Hoffman has acted in the movies Kissing Jessica Stein, Mo' Money, Garden State, Down, Queer Duck: The Movie, Legally Blonde 2: Red, White and Blonde, and A Dirty Shame, and was the voice of the Water Cooler in Robots.

In addition to cameoing on the television show Curb Your Enthusiasm, she has appeared in many series, including Difficult People, Strangers with Candy, Hope and Faith, Ed, Starved, Cosby, 30 Rock, One Life to Live, The Other Two, Gilmore Girls: A Year in the Life, and was the voice of Dilmom on Dilbert.

Hoffman provided the voice of "Mary Phillips, the Talk Radio host", in the video game Grand Theft Auto: San Andreas.
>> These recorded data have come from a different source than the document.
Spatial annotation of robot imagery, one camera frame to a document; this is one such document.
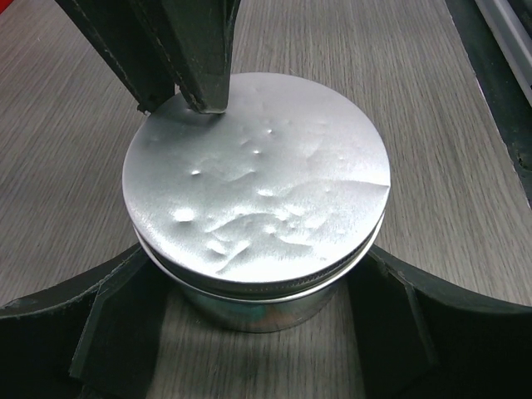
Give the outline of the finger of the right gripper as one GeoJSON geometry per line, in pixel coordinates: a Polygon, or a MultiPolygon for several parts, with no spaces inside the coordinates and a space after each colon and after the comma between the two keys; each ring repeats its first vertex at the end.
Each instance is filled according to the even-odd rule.
{"type": "Polygon", "coordinates": [[[57,0],[128,92],[138,110],[155,111],[175,84],[135,14],[135,1],[57,0]]]}
{"type": "Polygon", "coordinates": [[[145,0],[131,7],[190,108],[222,114],[229,101],[240,0],[145,0]]]}

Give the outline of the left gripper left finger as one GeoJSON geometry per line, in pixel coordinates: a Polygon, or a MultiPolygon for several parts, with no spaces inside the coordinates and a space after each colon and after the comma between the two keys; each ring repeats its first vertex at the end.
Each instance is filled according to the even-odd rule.
{"type": "Polygon", "coordinates": [[[139,244],[1,308],[3,398],[144,398],[170,279],[139,244]]]}

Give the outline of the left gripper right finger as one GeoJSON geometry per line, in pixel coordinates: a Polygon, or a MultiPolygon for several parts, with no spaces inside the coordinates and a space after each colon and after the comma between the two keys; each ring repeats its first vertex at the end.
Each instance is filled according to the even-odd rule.
{"type": "Polygon", "coordinates": [[[368,398],[529,398],[531,308],[378,248],[347,276],[368,398]]]}

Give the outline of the clear plastic cup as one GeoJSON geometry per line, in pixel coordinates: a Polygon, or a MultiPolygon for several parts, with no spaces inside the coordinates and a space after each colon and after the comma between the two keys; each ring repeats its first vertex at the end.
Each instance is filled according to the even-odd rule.
{"type": "Polygon", "coordinates": [[[238,303],[184,286],[180,289],[196,310],[213,324],[243,333],[271,333],[314,317],[337,292],[337,287],[338,283],[332,283],[315,293],[278,303],[238,303]]]}

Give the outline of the white round lid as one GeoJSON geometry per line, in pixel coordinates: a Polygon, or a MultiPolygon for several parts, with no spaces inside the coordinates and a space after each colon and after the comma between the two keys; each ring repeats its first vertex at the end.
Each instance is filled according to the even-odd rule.
{"type": "Polygon", "coordinates": [[[319,290],[372,244],[387,150],[368,117],[314,81],[232,76],[219,116],[173,96],[126,153],[122,190],[140,242],[184,285],[236,301],[319,290]]]}
Despite her frequent stage banter on her dislike of children, Hoffman did a surprising turn as the voices of the Gate to Fairy-tale Land and the Witch's Magic Wand in the Dora the Explorer movie, Dora's Fairytale Adventure. She has also been a frequent guest on Late Night with Conan O'Brien.

In 2007 she was featured in the film Making Trouble, a tribute to female Jewish comedians, produced by the Jewish Women's Archive. In 2011, Hoffman appeared as a cameo in The Sitter as Mrs. Sapperstein. In 2012, she has had a recurring role in The New Normal. She appeared in a cameo role in the Oscar-winning movie Birdman in 2014.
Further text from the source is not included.